Ricco di citazioni cinefile e omaggi (un titolo su tutti Jurassic Park), gag più o meno volgari (la scena nel laboratorio dei campioni di sperma) o irresistibili (il pasticciato ‘volo’ commesso da un Ted improvvisato automobilista che finisce con l’auto direttamente dentro un fienile), inseguimenti (da applauso quello in un campo di marijuana), il film diviene pirotecnico soprattutto nella seconda parte, a dispetto dello scontato plot. La comicità del vecchio e illustre stile slapstick (voli, salti, pugni e porte in faccia) si mescola alla perfezione con i prodigi della tecnologia del terzo millennio che fa animare un orsetto di peluche inserendolo in un contesto live action senza la minima sbavatura, tra corsette e scazzottate. I movimenti dell’orsetto, il doppiaggio, l’interazione con gli attori in carne e ossa e l’ambiente, tutto è perfettamente congegnato per garantire incassi stellari, come da copione per tutti i sequel di grandi successi.
Operazione furbetta o meno, non si può comunque non riconoscere l’abilità del ‘factotum’ Seth MacFarlane di frullare alto e basso, comicità scurrile e citazionismo, sesso e droga, in una commedia che sa far ridere ma che sa anche essere soprattutto una satira al vetriolo sulla moralità e le abitudini dell’uomo comune (guardate che fine fanno gli appassionati di jogging), giocando duro e con tutta la scorrettezza possibile (arrivando a ridurre in polvere perfino un gruppo di comici da cabaret tirando in ballo questioni spinose come l’11 settembre o Charlie Hebdo).
I personaggi dell’universo-Ted fanno alla grande la loro parte: dalle vecchie conoscenze come la volgarotta Tami –Lynn (Jessica Barth), lo psicopatico Donny (un perfetto Giovanni Ribisi) che ordisce un nuovo piano per rapire Ted, e il ‘vero’ supereroe Flash Gordon alias Sam J. Jones, fino alle new entry Amanda Seyfried (un’avvocatessa principiante) e Morgan Freeman nei panni di una star del foro (eh si, ci voleva proprio lui per dirimere la questione).
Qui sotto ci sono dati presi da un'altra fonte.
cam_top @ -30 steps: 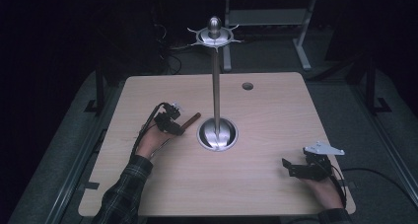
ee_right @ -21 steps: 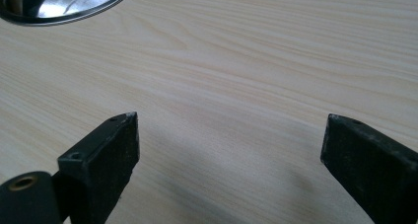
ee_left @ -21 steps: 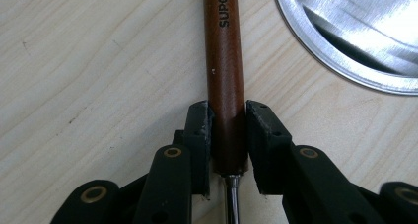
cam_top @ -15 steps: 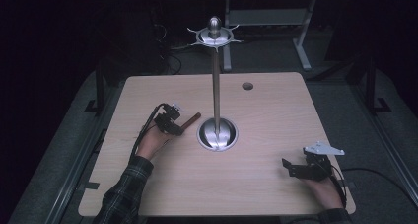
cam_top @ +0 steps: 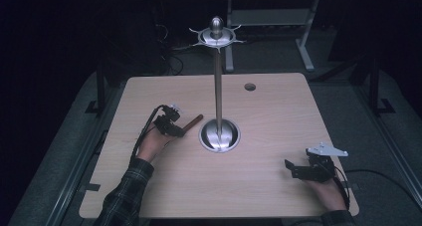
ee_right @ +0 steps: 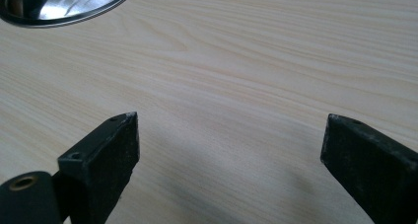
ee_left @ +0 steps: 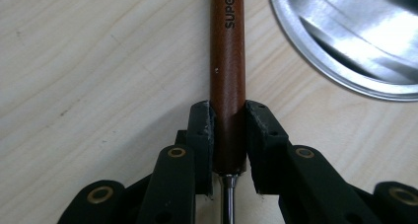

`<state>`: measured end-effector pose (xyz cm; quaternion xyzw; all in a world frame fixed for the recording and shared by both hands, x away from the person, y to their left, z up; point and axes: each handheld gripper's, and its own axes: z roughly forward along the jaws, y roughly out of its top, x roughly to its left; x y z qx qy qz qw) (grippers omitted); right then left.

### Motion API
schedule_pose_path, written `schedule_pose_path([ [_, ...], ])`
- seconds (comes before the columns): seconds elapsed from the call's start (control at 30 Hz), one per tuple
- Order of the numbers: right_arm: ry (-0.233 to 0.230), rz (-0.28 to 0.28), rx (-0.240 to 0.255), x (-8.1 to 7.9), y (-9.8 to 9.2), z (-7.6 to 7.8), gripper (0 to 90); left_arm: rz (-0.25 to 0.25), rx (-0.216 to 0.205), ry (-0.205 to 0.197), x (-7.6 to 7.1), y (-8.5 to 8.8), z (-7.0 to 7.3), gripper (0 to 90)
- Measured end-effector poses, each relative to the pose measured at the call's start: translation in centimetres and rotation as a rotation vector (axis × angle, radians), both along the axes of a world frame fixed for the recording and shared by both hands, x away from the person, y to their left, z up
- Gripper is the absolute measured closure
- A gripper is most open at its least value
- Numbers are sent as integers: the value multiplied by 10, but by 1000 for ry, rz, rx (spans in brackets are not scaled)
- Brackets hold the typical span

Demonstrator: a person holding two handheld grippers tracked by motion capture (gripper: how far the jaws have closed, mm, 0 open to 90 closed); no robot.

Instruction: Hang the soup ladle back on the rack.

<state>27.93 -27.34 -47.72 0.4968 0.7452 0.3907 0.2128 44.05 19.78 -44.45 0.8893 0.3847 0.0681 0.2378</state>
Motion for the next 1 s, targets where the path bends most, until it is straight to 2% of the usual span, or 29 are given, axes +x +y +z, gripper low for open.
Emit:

Metteteci poi un losco boss di una multinazionale di giocattoli (John Carroll Lynch) in combutta con il folle Donny per rapire Ted e poterlo studiare e replicare, un asso della giurisprudenza che deve guidare l’accusa contro Ted (John Slattery) e camei di lusso come quello del quarterback dei New England Patriots Tom Brady (un potenziale donatore di sperma per Ted) e il piatto è servito.
Perso (inevitabilmente) l’effetto-sorpresa dal primo capitolo, il risultato di questo sequel è comunque piacevole: dall’incipit-omaggio al musical hollywoodiano, al finale rutilante ambientato durante il Comic-Con di New York (gli appassionati del genere avranno di che deliziarsi).
Ma, attenzione, Ted 2 non è roba da bambini, proprio no. Basta guardare l’orsetto fumare serenamente marijuana da uno strano… ‘coso’ (anche se l’inquietante radiografa di un cervello “fumato” è una bella trovata).